Password Reset Tokens Never Expire Vulnerability in Meteor Accounts using password.

[evolross]

Meteor Version: 1.10.2
Operating System: OS X & Galaxy

Upon calling Accounts.sendResetPasswordEmail a new reset password token is generated. Any tokens issued prior to this still work. This is considered a vulnerability on hacker one and weak security implementation.

I could see perhaps this being a usability issue if it takes a few minutes to receive a password reset email and the user is slamming the button thus causing each one that is sent to be invalidated and causing frustration once it arrives.

The obvious vulnerability is if an email account is compromised, an attacker could easily compromise a Meteor account with an old password reset token, then delete the reset email.

I believe in the current Meteor Accounts, password reset tokens expire by default after three days. It might be good to add a configurable setting to increase this to only a few minutes (for example) and/or add a setting to instantly invalidate previously issue password reset tokens upon issuance of a new token.

Easily reproduced in any Meteor install using Meteor Accounts and passwords.

[StorytellerCZ]

There is the loginExpirationInDays option param that can be adjusted to reduce the expiration time.

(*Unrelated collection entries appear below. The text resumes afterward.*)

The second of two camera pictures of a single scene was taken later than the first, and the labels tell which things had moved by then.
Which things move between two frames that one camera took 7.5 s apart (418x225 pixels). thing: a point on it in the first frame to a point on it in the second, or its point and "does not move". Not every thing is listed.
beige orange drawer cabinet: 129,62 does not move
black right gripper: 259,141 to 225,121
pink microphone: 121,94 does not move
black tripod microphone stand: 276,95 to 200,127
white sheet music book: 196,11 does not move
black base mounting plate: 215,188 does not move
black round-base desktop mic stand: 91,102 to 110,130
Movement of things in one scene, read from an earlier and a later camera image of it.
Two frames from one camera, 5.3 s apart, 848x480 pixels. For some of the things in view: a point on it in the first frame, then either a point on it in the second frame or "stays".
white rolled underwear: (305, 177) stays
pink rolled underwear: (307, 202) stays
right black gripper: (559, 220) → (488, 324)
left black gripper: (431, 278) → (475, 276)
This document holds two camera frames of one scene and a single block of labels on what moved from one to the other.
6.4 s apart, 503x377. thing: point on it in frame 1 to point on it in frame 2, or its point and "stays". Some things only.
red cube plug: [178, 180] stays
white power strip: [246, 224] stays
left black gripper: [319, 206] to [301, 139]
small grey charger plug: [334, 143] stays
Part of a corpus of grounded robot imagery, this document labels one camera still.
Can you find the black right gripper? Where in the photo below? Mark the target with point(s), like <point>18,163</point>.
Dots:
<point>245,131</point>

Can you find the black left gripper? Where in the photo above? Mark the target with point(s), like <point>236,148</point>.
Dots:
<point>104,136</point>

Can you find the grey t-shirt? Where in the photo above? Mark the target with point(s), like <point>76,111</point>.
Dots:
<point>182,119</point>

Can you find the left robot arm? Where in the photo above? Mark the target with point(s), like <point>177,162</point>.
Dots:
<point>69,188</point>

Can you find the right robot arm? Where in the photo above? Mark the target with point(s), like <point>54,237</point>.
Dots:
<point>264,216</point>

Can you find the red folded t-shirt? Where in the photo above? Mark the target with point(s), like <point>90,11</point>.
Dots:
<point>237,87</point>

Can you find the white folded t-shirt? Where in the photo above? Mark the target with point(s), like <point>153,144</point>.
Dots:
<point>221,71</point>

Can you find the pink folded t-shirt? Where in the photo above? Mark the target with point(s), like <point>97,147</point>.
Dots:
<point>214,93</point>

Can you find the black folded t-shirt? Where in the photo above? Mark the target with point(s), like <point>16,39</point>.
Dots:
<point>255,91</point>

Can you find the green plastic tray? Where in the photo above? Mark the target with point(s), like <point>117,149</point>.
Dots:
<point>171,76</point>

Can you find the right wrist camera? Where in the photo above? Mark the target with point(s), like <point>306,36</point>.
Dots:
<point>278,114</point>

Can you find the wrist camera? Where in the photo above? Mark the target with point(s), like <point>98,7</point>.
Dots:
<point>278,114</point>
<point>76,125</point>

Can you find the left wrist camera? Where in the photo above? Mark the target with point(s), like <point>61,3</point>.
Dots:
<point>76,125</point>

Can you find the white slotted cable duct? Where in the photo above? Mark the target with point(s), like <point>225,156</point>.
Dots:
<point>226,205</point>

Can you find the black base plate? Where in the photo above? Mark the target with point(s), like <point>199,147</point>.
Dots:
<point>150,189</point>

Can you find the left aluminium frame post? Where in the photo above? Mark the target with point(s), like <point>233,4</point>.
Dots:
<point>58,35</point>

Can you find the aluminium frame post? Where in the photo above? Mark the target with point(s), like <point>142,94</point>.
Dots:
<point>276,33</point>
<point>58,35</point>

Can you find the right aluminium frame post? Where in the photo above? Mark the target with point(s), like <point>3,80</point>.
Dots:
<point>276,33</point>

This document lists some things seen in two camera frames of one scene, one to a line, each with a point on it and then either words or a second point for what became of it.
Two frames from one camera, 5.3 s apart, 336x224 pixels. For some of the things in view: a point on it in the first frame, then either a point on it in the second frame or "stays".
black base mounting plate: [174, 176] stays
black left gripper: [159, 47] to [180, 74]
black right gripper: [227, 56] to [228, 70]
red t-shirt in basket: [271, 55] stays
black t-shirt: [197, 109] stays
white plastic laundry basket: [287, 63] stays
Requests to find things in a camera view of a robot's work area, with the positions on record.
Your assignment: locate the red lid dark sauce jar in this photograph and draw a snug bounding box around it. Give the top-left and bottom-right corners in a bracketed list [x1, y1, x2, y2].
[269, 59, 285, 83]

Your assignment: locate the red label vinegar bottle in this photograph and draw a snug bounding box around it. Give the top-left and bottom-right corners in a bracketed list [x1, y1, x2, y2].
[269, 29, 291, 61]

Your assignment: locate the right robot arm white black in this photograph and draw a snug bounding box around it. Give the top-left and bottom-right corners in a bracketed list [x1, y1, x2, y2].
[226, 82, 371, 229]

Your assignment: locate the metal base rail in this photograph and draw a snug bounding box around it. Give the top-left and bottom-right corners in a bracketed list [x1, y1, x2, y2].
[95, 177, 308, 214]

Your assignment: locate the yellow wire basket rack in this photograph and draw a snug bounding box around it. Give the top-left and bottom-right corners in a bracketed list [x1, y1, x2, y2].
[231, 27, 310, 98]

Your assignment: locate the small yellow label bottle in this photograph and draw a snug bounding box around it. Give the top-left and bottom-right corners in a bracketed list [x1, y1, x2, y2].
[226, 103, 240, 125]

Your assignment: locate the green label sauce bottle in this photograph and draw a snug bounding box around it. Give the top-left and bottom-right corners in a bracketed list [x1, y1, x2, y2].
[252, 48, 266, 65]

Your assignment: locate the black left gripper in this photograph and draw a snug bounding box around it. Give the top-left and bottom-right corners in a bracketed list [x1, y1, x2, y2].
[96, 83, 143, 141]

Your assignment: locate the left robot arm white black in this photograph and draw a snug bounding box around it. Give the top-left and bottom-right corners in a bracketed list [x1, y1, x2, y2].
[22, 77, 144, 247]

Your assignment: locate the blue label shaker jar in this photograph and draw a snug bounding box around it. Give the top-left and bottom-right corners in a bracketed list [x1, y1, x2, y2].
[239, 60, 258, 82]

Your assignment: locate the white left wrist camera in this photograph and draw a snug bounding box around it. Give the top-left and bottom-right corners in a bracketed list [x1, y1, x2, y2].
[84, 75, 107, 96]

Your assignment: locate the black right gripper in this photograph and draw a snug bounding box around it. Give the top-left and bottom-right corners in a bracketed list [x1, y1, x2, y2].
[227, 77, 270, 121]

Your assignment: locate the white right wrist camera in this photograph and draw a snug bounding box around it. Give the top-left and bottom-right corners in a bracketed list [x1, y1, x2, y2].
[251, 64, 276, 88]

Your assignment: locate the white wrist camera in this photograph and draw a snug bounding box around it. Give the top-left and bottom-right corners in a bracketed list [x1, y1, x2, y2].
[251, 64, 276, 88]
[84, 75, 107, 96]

So setting that to 1 will expire the token after 24 hours, but I agree that expiring the old token when a new is generated should also be added. Also after a token is used it should not be usable again...

[bcluyse]

Hi, I was taking a look into fixing this but I am unable to reproduce as the services.password.reset token is replaced when a new one is requested:

meteor/packages/accounts-password/password_server.js

Line 650 in 0a0cae2

'services.password.reset': tokenRecord

and it also removes the services.password.reset token when the password has been reset:

meteor/packages/accounts-password/password_server.js

Line 531 in 0a0cae2

$unset: { 'services.password.reset': 1 }

Am I overlooking something here or is this actually not an issue (anymore)?
Thanks

[StorytellerCZ]

@evolross Can you provide a reproduction?

[StorytellerCZ]

I'm closing this since we don't have a reproduction, feel free to open this if this encounter this issue and if possible, please provide a reproduction.

[evolross]

Finally tried to create a repo for this and upon a deeper investigation, the previous token indeed returns Token Expired as expected. My apologies for this one. I didn't fully investigate when my security researcher reported it.

They probably saw that it allows you to enter a new password but didn't test that it returns Token Expired upon actually trying to set it.

[StorytellerCZ]

No worries, I'm glad that everything checked out.